> Assignment
An exact copy of every record is needed, with the pictures left out.

═════ Exercise material ═════

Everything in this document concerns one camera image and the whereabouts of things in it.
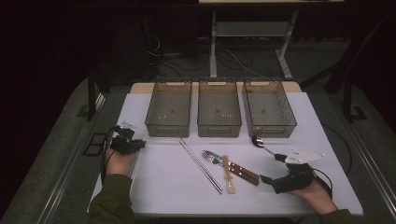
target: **floor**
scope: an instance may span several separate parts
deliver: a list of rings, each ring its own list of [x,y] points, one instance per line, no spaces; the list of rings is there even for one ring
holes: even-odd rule
[[[201,37],[198,58],[186,58],[171,49],[160,62],[157,77],[209,76],[208,41]],[[218,76],[282,77],[274,50],[278,39],[219,39],[217,43]],[[286,60],[293,81],[301,83],[331,66],[344,54],[348,40],[291,41]],[[341,114],[342,93],[323,90],[327,77],[307,86],[309,99],[323,129],[355,190],[364,216],[361,223],[396,223],[394,207],[396,189],[395,132],[354,87],[352,104],[359,106],[367,119],[346,121]],[[91,121],[81,116],[88,102],[87,80],[70,96],[29,174],[9,206],[1,223],[84,223],[87,208],[99,175],[100,157],[83,155],[94,133],[106,133],[118,120],[128,86],[114,86],[111,93],[100,94],[97,112]],[[295,223],[316,224],[317,217],[292,218]],[[160,220],[161,223],[185,220]],[[213,220],[195,219],[200,223]],[[270,223],[262,218],[216,220],[217,223]]]

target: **plastic bin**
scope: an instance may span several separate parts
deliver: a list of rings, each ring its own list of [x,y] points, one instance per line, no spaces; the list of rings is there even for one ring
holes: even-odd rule
[[[190,136],[191,86],[190,78],[157,79],[145,120],[149,136]]]
[[[198,136],[238,137],[242,120],[235,79],[202,77],[198,96]]]
[[[297,121],[280,80],[246,77],[243,98],[250,137],[290,137]]]

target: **wooden knife handle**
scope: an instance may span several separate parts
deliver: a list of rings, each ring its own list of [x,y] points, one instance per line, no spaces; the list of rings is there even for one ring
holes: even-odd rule
[[[256,175],[256,174],[254,174],[253,172],[251,172],[251,171],[249,171],[249,170],[243,168],[242,166],[240,166],[240,165],[238,165],[238,164],[235,164],[235,163],[233,163],[233,162],[230,162],[230,166],[232,166],[233,168],[239,170],[239,171],[242,172],[242,173],[245,173],[246,175],[249,175],[249,176],[250,176],[251,178],[253,178],[253,179],[257,179],[257,180],[258,180],[258,179],[260,178],[258,175]]]
[[[231,173],[233,173],[233,174],[235,174],[235,175],[237,175],[237,176],[239,176],[239,177],[242,177],[243,179],[245,179],[246,181],[250,182],[251,184],[253,184],[253,185],[255,185],[255,186],[258,186],[258,185],[259,185],[259,178],[255,179],[255,178],[253,178],[252,176],[247,175],[247,173],[244,173],[244,172],[242,172],[242,171],[236,169],[236,168],[233,167],[233,166],[230,166],[229,169],[230,169],[230,172],[231,172]]]

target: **person's left hand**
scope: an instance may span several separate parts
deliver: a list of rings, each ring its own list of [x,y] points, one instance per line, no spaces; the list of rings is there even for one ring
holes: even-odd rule
[[[106,175],[128,175],[135,153],[122,155],[111,147],[106,151]]]

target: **dark background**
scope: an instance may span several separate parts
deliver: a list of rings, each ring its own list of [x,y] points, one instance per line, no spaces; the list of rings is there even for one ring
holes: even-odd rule
[[[118,3],[125,1],[112,1],[112,4]],[[155,1],[128,3],[149,5]],[[346,3],[339,7],[300,8],[293,40],[351,39],[354,44],[349,55],[354,55],[361,37],[389,10],[391,1]],[[247,17],[246,13],[236,11],[233,18],[276,20],[292,7],[276,9],[278,11],[269,10],[266,18],[260,13],[248,13]],[[209,10],[115,11],[75,9],[73,2],[62,0],[51,3],[0,1],[1,217],[68,97],[90,71],[100,91],[132,85],[138,80],[152,80],[150,64],[155,62],[147,55],[149,35],[157,35],[165,48],[183,50],[191,57],[196,54],[196,37],[210,35]],[[145,16],[149,18],[148,25],[142,22]],[[389,82],[394,76],[390,71],[396,58],[394,18],[393,13],[383,22],[349,75],[396,130],[396,91]],[[172,32],[180,27],[184,32]]]

═════

> Solution for this task
Everything in this document concerns one camera image and the whereabouts of things in it.
target: **floor**
scope: an instance may span several separate parts
deliver: a list of rings, each ring its own list of [x,y] points, one instance per line, no spaces; the list of rings is there even for one ring
holes: even-odd rule
[[[201,37],[198,58],[186,58],[171,49],[160,62],[157,77],[209,76],[208,41]],[[218,76],[282,77],[274,50],[278,39],[219,39],[217,43]],[[286,60],[293,81],[301,83],[331,66],[344,54],[348,40],[291,41]],[[341,114],[342,93],[323,90],[327,77],[307,86],[309,99],[323,129],[355,190],[364,216],[361,223],[396,223],[394,207],[396,189],[395,132],[354,87],[352,104],[359,106],[367,119],[346,121]],[[91,121],[81,116],[88,102],[87,80],[70,96],[29,174],[9,206],[1,223],[84,223],[87,208],[99,175],[100,157],[83,155],[94,133],[106,133],[118,120],[128,86],[114,86],[111,93],[100,94],[97,112]],[[295,223],[316,224],[317,217],[292,218]],[[160,220],[161,223],[185,220]],[[213,220],[195,219],[200,223]],[[270,223],[262,218],[216,220],[217,223]]]

target: **plastic bin**
scope: an instance may span several separate parts
deliver: a list of rings, each ring its own list of [x,y] points, one instance per line, no spaces; the list of rings is there even for one ring
holes: even-odd rule
[[[190,136],[191,86],[190,78],[157,79],[145,120],[149,136]]]
[[[198,136],[238,137],[242,120],[235,79],[202,77],[198,96]]]
[[[297,121],[280,80],[246,77],[243,98],[250,137],[290,137]]]

target: **wooden knife handle**
scope: an instance may span several separate parts
deliver: a list of rings, each ring its own list of [x,y] points, one instance per line, no spaces; the list of rings is there even for one ring
holes: even-odd rule
[[[256,175],[256,174],[254,174],[253,172],[251,172],[251,171],[249,171],[249,170],[243,168],[242,166],[240,166],[240,165],[238,165],[238,164],[235,164],[235,163],[233,163],[233,162],[230,162],[230,166],[232,166],[233,168],[239,170],[239,171],[242,172],[242,173],[245,173],[246,175],[249,175],[249,176],[250,176],[251,178],[253,178],[253,179],[257,179],[257,180],[258,180],[258,179],[260,178],[258,175]]]
[[[231,173],[233,173],[233,174],[235,174],[235,175],[237,175],[237,176],[239,176],[239,177],[242,177],[243,179],[245,179],[246,181],[250,182],[251,184],[253,184],[253,185],[255,185],[255,186],[258,186],[258,185],[259,185],[259,178],[255,179],[255,178],[253,178],[252,176],[247,175],[247,173],[244,173],[244,172],[242,172],[242,171],[236,169],[236,168],[233,167],[233,166],[230,166],[229,169],[230,169],[230,172],[231,172]]]

target: **person's left hand**
scope: an instance may span several separate parts
deliver: a list of rings, each ring its own list of [x,y] points, one instance per line, no spaces; the list of rings is there even for one ring
holes: even-odd rule
[[[106,175],[128,175],[135,153],[122,155],[111,147],[106,151]]]

target: **dark background**
scope: an instance may span several separate parts
deliver: a list of rings, each ring its own list of [x,y] points, one instance per line, no spaces; the list of rings is there even for one ring
holes: even-odd rule
[[[118,3],[125,1],[112,1],[112,4]],[[155,1],[128,3],[149,5]],[[346,3],[339,7],[300,8],[293,40],[351,39],[354,44],[349,55],[354,55],[361,37],[389,10],[391,1]],[[247,17],[246,13],[236,11],[233,18],[276,20],[292,7],[276,9],[278,11],[269,10],[266,18],[260,13],[248,13]],[[209,10],[115,11],[75,9],[73,2],[62,0],[51,3],[0,1],[1,217],[68,97],[90,71],[100,91],[132,85],[138,80],[152,80],[150,64],[155,62],[147,55],[149,35],[157,35],[165,48],[183,50],[191,57],[196,54],[196,37],[210,35]],[[145,16],[149,18],[148,25],[142,22]],[[389,82],[394,76],[390,71],[396,58],[394,18],[393,13],[383,22],[349,75],[396,130],[396,91]],[[172,32],[180,27],[184,32]]]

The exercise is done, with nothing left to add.